## ABOUT THIS TASK
From the data below, copy exactly the lines that lie between the one holding "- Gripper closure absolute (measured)" and the one holding "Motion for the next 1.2", including both, and nothing more.

## INFORMATION PROVIDED

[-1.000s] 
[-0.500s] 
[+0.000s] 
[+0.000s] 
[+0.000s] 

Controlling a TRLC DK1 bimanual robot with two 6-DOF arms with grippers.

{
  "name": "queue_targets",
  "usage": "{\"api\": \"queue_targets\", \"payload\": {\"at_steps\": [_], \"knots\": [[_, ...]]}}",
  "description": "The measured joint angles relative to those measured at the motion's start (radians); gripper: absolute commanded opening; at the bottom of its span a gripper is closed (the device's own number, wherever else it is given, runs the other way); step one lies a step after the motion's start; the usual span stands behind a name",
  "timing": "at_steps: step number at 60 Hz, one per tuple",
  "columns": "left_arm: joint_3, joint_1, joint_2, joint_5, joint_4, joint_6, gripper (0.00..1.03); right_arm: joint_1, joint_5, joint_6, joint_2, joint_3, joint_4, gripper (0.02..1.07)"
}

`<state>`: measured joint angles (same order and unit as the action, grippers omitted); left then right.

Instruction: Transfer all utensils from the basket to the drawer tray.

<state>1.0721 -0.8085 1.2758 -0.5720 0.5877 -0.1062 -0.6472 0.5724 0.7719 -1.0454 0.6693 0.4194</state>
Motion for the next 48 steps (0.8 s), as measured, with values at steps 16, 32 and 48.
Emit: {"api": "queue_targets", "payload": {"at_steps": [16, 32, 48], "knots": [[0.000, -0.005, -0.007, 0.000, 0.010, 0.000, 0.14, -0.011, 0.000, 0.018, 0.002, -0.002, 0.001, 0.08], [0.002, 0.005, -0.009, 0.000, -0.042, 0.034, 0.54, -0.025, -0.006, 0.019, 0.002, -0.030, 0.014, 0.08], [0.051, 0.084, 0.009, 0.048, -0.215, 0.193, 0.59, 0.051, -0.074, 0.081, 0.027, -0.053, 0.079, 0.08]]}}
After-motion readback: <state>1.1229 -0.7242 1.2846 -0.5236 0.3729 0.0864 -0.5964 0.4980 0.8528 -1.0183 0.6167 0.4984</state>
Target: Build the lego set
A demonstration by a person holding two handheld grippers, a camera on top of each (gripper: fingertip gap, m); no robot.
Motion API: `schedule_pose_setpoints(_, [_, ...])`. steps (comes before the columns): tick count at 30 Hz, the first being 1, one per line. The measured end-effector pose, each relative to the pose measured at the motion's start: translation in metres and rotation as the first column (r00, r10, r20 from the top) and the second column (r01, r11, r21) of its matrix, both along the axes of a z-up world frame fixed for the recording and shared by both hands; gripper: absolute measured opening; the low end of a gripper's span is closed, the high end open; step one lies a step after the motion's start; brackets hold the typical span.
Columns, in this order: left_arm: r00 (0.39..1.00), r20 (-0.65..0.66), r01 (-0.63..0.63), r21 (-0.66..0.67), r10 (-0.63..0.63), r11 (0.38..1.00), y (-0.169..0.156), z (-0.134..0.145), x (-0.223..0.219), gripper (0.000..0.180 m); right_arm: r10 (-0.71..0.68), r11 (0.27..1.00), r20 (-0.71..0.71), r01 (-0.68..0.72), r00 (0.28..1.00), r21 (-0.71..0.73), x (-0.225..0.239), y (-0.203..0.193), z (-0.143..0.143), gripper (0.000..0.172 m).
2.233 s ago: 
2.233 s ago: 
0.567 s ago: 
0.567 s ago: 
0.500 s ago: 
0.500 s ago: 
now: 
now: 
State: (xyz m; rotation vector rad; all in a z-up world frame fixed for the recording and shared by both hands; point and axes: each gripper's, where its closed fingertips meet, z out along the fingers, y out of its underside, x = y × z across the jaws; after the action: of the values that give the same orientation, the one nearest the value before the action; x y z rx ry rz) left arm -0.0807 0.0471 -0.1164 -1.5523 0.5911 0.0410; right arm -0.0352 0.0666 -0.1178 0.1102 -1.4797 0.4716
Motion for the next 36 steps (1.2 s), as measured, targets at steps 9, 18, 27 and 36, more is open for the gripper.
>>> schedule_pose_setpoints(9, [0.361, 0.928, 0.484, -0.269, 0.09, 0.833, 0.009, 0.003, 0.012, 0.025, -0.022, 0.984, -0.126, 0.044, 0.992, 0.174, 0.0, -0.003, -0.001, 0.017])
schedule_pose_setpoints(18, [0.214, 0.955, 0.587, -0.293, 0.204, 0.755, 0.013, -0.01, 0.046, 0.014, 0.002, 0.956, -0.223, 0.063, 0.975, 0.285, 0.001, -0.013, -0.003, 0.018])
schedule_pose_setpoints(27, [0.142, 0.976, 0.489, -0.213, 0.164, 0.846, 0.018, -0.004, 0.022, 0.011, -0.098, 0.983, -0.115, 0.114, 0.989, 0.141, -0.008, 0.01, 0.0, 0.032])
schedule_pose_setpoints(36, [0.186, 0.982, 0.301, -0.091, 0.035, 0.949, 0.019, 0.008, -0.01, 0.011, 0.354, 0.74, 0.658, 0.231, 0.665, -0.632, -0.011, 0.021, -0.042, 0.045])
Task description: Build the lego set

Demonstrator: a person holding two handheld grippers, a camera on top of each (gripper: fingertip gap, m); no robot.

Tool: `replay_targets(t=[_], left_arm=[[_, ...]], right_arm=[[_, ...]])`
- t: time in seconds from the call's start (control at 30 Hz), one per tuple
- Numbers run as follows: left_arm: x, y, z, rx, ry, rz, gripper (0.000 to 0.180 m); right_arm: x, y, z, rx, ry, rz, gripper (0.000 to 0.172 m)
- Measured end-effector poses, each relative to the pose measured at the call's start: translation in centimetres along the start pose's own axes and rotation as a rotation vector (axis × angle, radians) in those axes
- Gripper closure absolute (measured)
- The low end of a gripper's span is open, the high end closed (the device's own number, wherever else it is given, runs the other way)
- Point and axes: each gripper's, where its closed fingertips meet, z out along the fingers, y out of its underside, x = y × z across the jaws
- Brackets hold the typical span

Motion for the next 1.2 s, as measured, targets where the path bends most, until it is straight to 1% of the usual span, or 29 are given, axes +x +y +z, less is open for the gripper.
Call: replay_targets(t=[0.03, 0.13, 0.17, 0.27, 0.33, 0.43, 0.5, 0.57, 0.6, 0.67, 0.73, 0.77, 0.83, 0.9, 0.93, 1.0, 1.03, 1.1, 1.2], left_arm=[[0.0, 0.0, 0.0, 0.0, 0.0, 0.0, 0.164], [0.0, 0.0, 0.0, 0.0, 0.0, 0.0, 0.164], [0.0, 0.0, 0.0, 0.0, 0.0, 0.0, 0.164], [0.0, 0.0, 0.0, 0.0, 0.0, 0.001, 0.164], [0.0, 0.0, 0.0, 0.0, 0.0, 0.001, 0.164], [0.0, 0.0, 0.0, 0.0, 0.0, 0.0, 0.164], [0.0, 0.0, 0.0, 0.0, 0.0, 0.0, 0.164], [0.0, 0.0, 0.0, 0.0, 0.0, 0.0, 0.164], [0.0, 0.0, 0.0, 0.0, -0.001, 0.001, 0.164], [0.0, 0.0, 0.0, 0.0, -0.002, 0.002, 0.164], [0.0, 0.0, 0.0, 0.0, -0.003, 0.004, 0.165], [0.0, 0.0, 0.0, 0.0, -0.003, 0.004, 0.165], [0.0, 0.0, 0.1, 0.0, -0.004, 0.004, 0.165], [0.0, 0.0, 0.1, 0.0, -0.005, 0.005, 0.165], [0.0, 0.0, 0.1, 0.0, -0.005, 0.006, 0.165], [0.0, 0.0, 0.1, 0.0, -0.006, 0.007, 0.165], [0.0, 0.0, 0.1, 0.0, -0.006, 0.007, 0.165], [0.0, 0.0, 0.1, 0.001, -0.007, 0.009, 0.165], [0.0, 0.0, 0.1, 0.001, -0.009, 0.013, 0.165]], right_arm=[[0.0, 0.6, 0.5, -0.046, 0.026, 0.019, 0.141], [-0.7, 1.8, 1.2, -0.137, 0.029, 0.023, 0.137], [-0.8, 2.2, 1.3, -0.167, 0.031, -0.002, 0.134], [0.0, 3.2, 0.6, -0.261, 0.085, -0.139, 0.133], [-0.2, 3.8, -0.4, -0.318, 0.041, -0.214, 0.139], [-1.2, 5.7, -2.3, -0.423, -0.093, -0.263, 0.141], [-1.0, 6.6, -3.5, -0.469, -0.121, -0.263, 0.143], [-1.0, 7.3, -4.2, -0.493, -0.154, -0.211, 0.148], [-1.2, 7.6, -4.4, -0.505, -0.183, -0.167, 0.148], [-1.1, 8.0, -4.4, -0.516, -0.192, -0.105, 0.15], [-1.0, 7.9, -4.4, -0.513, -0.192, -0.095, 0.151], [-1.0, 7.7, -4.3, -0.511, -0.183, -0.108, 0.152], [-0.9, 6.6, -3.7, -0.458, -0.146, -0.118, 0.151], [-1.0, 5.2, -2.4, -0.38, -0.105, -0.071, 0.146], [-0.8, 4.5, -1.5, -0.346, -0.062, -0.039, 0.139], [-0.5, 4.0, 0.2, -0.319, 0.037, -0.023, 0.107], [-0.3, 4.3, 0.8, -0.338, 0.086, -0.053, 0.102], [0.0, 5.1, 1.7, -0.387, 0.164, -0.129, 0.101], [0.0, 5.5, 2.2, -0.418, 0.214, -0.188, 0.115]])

## SOLUTION
- Gripper closure absolute (measured)
- The low end of a gripper's span is open, the high end closed (the device's own number, wherever else it is given, runs the other way)
- Point and axes: each gripper's, where its closed fingertips meet, z out along the fingers, y out of its underside, x = y × z across the jaws
- Brackets hold the typical span

Motion for the next 1.2 s, as measured, targets where the path bends most, until it is straight to 1% of the usual span, or 29 are given, axes +x +y +z, less is open for the gripper.

The response above is complete.